那又怎么样?瞿让不想理他了,闭上眼准备睡觉,赵一平急急过来推搡他一把:“我猜他们是想替宫里的人养面首。”
这倒有可能。当今官家听说男女通吃,而且挑选他们时还总计较着各个角度的模样,瞿让心想,卖命和卖身也没什么区别。
可赵一平想想又觉得另一种可能性更让人绝望:“瞿让……你说他们会不会是想把咱们弄进宫当小黄门啊?”
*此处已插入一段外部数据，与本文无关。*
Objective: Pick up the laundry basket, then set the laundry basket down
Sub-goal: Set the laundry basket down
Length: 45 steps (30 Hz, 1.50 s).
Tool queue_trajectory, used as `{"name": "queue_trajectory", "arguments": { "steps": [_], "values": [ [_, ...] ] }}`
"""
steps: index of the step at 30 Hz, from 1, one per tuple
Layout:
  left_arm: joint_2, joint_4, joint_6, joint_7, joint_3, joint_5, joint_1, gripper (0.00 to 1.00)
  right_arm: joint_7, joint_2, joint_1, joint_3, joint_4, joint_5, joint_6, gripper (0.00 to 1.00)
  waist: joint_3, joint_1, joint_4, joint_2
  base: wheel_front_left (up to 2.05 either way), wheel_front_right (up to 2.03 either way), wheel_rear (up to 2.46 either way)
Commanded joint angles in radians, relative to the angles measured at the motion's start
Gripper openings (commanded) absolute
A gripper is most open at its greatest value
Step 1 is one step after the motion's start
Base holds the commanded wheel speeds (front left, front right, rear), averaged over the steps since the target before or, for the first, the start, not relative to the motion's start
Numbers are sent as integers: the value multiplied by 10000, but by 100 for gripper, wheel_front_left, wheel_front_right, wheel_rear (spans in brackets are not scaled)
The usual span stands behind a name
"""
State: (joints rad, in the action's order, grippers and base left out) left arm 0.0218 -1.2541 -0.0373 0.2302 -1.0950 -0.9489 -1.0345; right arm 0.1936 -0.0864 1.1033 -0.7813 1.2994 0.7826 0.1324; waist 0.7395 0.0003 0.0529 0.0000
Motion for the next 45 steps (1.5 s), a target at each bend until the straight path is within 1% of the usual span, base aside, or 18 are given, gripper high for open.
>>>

这倒不可能,切了命根子失血太多很容易死人的,年龄越小越容易恢复,不至于到他们这个年纪才被送进宫去,再者说,若真是被送进宫做伺候人的事儿,一路又何必对他们如此礼遇?所以绝不可能是想把他们带进宫当小黄门。
但瞿让什么都没有说,翻过身朝着里头闭上眼睡觉。
赵一平急得不得了,上蹿下跳的,瞿让对他无法理解,连活着都成问题的时候,为什么还一心只知道想传宗接代?
当天夜里赵一平就跑了。
他逃跑的本事至少比功夫要强一些,虽然他逃跑的时候动静实在有些大,但瞿让还是只轻轻翻了个身,装作什么都没有听到。
到最后进京的时候,瞿让听到几个随行的侍卫说起赵一平,只说当天夜里被追到时就直接就地处决了,还听其中一个感慨道:“真是可惜了他那张脸。”